Thursday, June 23, 2011

Thinking about Genes

So a couple days ago when I was writing about genes, I started thinking about what I like to call the "fat gene."  This is the gene so unfairly passed down to me by my parents, who received it from their grandparents, etc.  Unfortunately for me, I received two strains of this gene, one from my mother's side of the family, and one from my fathers.  This makes me twice as disadvantaged as people with only one fat parent and four times as disadvantaged as those lucky people with skinny parents.  I say lucky because that is exactly what it is.  I mean, seriously, we have 35,000 genes, and only some of us got the one that makes us fat?  That is simply not fair. 

As I wallowed in my own sorrow over the fact that I have somehow, unfortunately inherited this fat gene, I realized something:  It doesn't matter.  For years I have been blaming that stupid fat gene for all of my unhappiness, instead of blaming myself for all the bad food choices I have made.  Sure, I may have a propensity to gain more weight than others when we eat the same bad foods, but I have still made all of the choices.  As far as I know, the fat gene does not require me to stop at a fast food place to get a 700 calorie "snack."

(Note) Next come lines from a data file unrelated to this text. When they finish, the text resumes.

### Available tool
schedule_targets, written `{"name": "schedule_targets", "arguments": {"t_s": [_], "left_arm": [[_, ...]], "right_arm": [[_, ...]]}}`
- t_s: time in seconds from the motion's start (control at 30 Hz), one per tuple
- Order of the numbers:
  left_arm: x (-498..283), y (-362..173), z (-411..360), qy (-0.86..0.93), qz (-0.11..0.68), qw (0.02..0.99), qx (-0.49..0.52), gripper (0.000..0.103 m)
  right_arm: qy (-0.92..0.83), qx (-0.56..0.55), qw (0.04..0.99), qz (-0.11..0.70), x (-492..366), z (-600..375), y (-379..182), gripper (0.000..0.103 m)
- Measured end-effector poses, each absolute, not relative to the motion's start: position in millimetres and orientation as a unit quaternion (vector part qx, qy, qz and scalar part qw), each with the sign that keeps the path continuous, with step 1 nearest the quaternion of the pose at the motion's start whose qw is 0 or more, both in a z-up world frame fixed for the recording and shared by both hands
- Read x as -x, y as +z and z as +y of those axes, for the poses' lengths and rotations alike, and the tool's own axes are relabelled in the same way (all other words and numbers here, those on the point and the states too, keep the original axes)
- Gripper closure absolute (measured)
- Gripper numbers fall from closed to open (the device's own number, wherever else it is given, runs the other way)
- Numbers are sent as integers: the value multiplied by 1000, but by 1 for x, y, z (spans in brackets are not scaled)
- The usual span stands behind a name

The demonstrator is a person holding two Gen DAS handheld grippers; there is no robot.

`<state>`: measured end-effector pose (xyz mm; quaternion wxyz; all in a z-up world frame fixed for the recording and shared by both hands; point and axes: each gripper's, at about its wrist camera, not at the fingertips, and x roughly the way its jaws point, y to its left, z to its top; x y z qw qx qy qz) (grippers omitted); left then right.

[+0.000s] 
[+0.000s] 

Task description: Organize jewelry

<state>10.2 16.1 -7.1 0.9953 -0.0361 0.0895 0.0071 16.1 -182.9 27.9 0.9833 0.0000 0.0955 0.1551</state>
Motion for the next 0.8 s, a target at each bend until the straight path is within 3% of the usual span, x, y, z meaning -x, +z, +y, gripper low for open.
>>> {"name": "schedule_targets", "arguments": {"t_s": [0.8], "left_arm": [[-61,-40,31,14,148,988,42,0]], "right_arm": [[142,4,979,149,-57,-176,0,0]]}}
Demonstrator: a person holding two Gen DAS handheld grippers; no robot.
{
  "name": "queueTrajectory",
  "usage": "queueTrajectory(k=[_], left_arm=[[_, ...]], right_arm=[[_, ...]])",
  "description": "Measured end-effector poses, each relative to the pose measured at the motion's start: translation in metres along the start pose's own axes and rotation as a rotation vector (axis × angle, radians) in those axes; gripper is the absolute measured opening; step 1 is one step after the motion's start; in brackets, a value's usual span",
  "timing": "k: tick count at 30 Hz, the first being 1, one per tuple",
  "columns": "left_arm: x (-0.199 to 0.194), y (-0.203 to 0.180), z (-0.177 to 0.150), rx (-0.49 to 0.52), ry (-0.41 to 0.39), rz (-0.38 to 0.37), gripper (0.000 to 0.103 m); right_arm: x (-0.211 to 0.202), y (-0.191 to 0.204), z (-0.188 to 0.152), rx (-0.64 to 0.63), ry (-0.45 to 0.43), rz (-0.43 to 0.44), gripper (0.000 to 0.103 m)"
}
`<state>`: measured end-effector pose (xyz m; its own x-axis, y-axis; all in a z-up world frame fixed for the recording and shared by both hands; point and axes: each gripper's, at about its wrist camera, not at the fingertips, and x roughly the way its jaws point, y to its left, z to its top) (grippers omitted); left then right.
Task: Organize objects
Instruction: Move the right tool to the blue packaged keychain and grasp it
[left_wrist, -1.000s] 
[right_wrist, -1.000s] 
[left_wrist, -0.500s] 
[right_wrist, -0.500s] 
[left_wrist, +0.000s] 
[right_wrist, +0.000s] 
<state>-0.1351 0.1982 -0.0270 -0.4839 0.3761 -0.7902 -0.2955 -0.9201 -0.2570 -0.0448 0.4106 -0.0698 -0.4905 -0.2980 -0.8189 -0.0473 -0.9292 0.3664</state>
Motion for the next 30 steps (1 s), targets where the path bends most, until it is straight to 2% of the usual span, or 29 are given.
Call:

Overcoming one's weight is a mental game, not just a physical one.  Just like overcoming anything else is a mental game.  Honestly, I bet there is a gene out there for every addiction we get ourselves into.  And the beauty of a gene is that it gives us the power to not have any power.  With a gene, there is no responsibility, only apathy.  I mean, what can we do?  We are stuck with it.

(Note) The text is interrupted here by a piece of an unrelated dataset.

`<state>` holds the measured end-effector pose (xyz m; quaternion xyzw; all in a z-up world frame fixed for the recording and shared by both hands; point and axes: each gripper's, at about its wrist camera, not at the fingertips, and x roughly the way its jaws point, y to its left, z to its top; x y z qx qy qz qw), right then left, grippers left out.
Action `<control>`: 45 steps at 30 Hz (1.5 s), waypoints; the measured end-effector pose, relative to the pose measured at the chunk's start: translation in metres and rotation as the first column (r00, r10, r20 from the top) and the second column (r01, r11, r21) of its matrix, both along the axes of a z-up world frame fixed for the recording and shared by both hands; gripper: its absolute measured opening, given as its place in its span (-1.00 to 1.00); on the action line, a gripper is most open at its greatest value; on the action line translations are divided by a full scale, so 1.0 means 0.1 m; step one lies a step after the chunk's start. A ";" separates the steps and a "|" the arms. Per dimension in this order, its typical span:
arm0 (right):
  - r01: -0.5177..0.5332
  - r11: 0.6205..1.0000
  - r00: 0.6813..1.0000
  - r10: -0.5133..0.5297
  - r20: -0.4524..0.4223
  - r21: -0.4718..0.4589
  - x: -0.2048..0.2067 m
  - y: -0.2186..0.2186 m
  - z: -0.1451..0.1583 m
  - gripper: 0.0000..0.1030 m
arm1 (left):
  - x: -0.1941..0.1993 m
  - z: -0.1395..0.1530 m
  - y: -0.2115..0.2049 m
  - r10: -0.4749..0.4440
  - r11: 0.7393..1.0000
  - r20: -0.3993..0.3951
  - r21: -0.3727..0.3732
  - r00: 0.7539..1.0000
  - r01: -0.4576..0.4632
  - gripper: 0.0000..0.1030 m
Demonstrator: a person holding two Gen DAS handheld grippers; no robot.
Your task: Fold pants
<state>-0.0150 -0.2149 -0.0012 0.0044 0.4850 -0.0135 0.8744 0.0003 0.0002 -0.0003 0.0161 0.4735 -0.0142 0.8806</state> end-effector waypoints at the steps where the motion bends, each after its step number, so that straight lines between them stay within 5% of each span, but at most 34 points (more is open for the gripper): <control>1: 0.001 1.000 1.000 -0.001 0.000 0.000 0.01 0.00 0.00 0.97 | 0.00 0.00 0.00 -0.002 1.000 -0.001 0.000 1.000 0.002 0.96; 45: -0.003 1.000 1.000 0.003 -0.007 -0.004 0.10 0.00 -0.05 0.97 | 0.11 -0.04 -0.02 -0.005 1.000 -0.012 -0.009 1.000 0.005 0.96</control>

Well, I am not stuck with it anymore.  I want you all to know that I am purging the fat gene from my body and my vocabulary.  From now on, I am fat because I chose to be fat, or at least, I am fat because I chose to make poor choices every single day that caused me, over the course of many years, to gain an unhealthy amount of weight.  Now, I know that there really are people out there with genetic predispositions or physical illnesses that have caused substantial weight gain for no apparent reason.  For these people I have nothing but the utmost sympathy.  No one deserves a life shortened by the ravages of morbid obesity.  I know, because I have been there.  (Yes, a doctor has called me morbidly obese.  I mean, come on, even if you are morbidly obese, you don't call someone that.)  Nevertheless, I am not one of these people, and I am not going to let my genes run my life.  For the first time, I am going to take responsibility for who I am and what I have made of myself.